■ ACTION ITEM ■
When you find the line with "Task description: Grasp" among the records below, reproduce it and each line after it exactly, ending with the line with "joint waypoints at".

(Stored data entries)
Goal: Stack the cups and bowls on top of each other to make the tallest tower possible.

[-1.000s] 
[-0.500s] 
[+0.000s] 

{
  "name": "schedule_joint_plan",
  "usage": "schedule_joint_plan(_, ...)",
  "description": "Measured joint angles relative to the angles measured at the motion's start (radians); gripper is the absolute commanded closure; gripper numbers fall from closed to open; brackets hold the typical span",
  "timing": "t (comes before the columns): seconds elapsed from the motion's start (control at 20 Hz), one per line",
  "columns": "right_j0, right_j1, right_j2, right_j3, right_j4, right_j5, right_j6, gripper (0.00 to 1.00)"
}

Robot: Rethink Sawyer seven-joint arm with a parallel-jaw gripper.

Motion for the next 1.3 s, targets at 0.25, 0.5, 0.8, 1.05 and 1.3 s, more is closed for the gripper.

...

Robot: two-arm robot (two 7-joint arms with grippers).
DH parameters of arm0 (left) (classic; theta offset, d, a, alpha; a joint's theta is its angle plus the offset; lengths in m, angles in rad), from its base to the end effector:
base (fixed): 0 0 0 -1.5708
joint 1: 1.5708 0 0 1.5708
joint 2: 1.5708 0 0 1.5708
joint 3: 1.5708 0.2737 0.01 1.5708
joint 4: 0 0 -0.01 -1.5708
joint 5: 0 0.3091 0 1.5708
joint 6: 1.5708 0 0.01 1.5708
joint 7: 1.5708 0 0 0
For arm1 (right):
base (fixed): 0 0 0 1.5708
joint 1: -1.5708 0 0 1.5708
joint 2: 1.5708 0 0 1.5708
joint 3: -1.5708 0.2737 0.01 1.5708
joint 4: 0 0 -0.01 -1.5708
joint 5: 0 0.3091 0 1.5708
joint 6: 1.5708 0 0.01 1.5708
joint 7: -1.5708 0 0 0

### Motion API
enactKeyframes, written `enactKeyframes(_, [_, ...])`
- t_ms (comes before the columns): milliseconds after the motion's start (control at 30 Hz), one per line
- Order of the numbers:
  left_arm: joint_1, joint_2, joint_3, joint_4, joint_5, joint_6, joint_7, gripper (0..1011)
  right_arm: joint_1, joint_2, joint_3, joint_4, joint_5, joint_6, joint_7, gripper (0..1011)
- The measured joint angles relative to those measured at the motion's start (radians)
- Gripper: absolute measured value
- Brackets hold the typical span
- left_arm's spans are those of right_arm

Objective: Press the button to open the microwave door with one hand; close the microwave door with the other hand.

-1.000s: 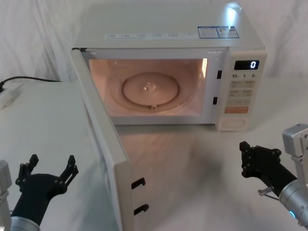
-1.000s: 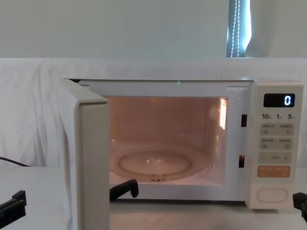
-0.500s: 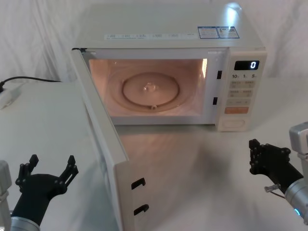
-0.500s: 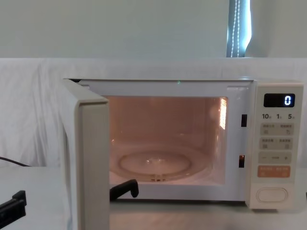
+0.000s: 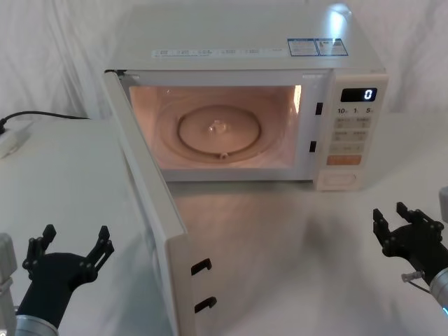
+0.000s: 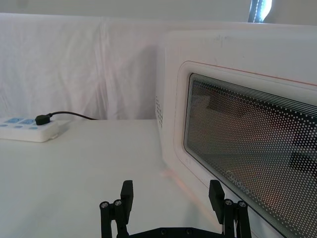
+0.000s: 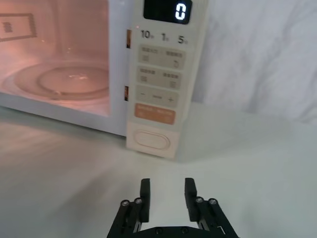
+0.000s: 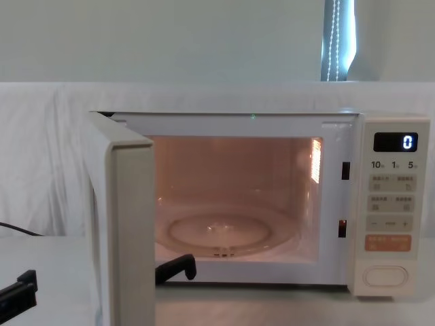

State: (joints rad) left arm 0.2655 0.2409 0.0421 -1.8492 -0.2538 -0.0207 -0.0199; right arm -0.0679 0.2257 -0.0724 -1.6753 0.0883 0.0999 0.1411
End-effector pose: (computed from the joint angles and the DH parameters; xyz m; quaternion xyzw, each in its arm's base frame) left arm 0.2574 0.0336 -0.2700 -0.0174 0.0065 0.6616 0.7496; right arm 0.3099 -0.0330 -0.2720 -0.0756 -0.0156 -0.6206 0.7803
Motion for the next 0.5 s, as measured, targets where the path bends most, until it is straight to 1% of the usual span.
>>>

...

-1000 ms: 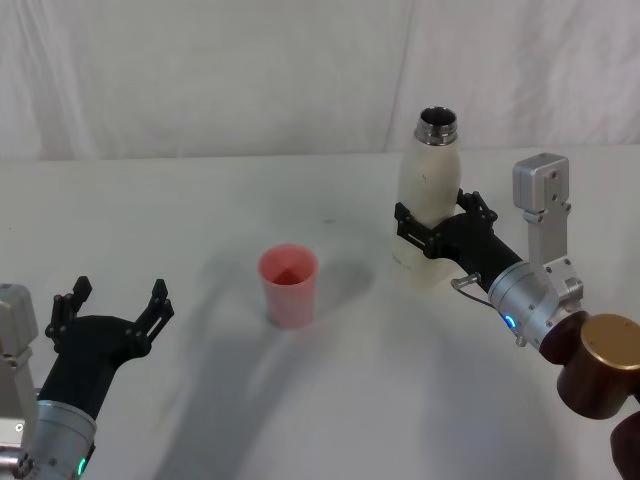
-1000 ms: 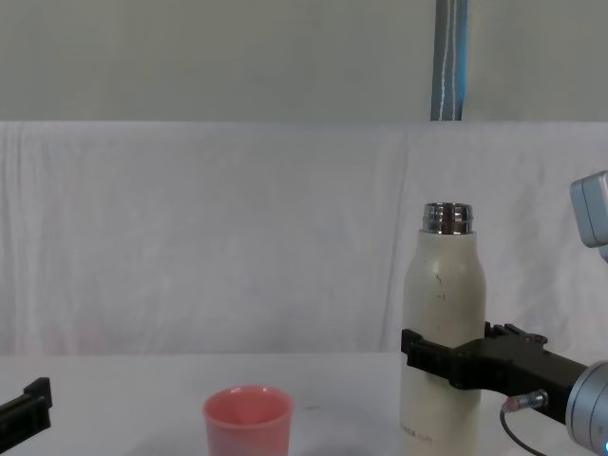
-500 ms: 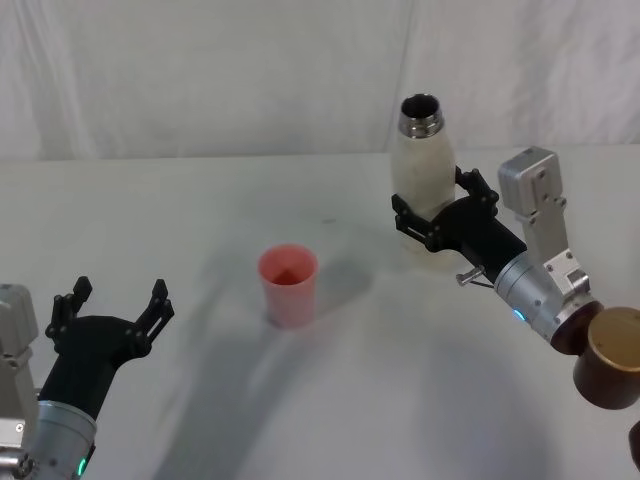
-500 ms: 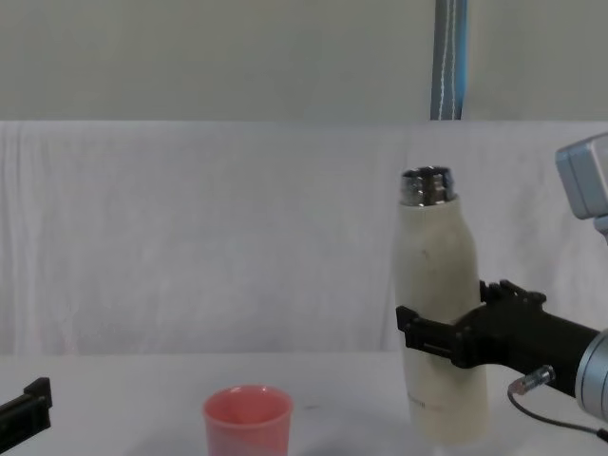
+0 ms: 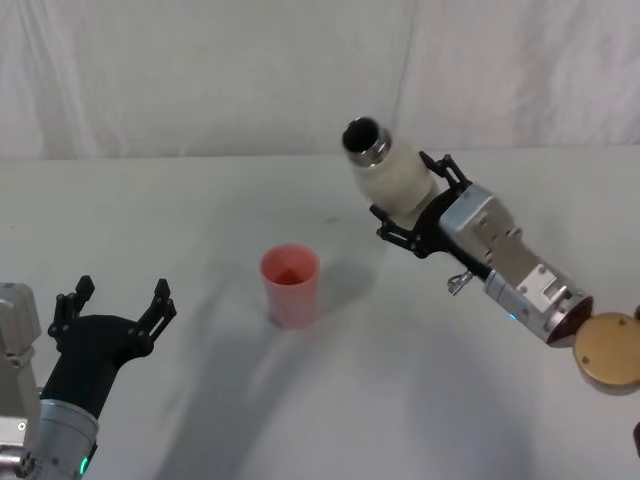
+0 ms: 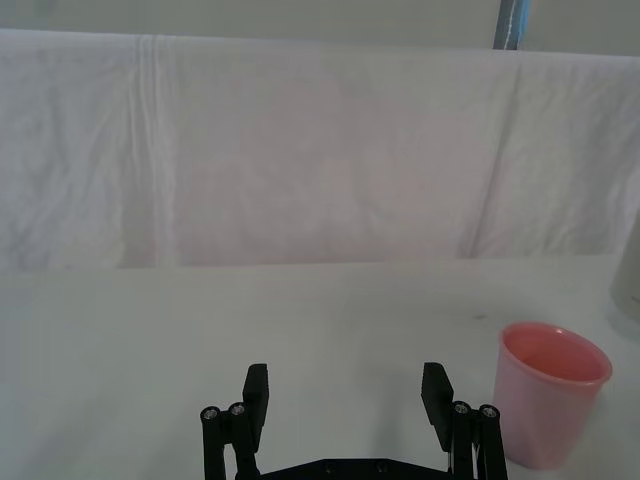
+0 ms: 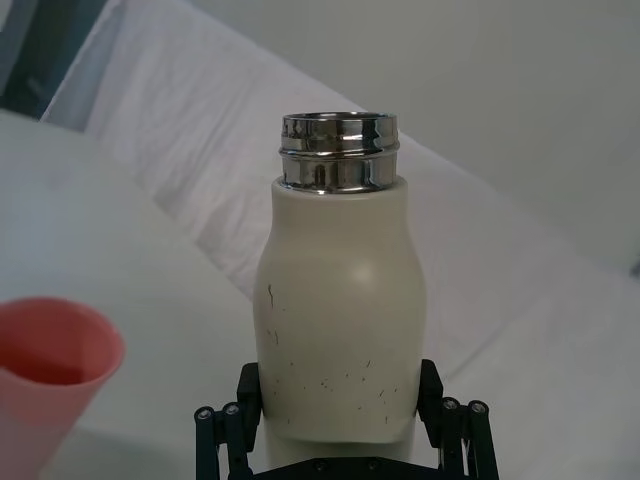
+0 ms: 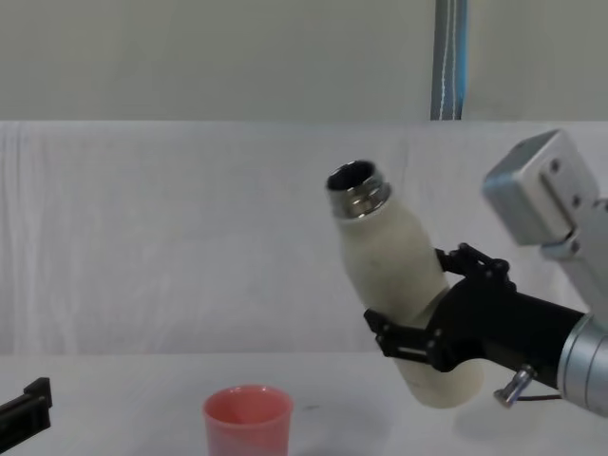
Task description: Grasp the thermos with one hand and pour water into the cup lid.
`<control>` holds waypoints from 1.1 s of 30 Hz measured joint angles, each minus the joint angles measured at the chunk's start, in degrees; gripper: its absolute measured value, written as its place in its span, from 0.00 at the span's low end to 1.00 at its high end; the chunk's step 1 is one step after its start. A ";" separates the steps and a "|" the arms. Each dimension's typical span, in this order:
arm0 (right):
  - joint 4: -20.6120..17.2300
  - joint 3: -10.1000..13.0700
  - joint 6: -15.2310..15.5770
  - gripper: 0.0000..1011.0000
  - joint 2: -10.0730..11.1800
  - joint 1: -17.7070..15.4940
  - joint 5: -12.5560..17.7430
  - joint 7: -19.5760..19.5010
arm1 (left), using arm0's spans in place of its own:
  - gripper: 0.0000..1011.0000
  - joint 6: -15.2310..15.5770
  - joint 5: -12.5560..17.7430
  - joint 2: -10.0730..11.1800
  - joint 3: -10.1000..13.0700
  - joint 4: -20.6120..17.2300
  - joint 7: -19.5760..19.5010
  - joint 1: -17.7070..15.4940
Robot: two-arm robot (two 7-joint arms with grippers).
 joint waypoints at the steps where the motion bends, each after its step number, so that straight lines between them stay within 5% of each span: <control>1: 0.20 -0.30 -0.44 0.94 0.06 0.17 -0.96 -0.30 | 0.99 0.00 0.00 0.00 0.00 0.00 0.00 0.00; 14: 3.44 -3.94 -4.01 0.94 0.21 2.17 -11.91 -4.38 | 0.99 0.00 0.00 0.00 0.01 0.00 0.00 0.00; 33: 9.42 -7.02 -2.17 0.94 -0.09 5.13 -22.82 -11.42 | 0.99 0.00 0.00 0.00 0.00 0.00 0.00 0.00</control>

■ SOLUTION TO THE PROBLEM ■
Task description: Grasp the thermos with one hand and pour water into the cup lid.
`<control>` holds waypoints from 1.1 s of 30 Hz measured joint angles, each minus the joint angles measured at the chunk's start, in degrees; gripper: its absolute measured value, written as its place in its span, from 0.00 at the span's low end to 1.00 at its high end; the chunk's step 1 is one step after its start. A ";" separates the steps and a "|" the arms. Each dimension's typical span, in this order:
arm0 (right):
  - joint 4: -20.6120..17.2300
  - joint 3: -10.1000..13.0700
  - joint 6: -15.2310..15.5770
  - gripper: 0.0000..1011.0000
  - joint 2: -10.0730..11.1800
  - joint 1: -17.7070..15.4940
  - joint 5: -12.5560..17.7430
  - joint 7: -19.5760..19.5010
arm1 (left), using arm0's spans in place of its own:
  - gripper: 0.0000..1011.0000
  - joint 6: -15.2310..15.5770
  - joint 5: -12.5560..17.7430
  - joint 2: -10.0730..11.1800
  - joint 3: -10.1000..13.0700
  - joint 4: -20.6120..17.2300
  - joint 7: -19.5760..19.5010
  - joint 1: -17.7070..15.4940
Robot: two-arm robot (two 7-joint arms with grippers).
 joint waypoints at the steps where the motion bends, each after its step number, so that straight lines between them stay within 5% of each span: <control>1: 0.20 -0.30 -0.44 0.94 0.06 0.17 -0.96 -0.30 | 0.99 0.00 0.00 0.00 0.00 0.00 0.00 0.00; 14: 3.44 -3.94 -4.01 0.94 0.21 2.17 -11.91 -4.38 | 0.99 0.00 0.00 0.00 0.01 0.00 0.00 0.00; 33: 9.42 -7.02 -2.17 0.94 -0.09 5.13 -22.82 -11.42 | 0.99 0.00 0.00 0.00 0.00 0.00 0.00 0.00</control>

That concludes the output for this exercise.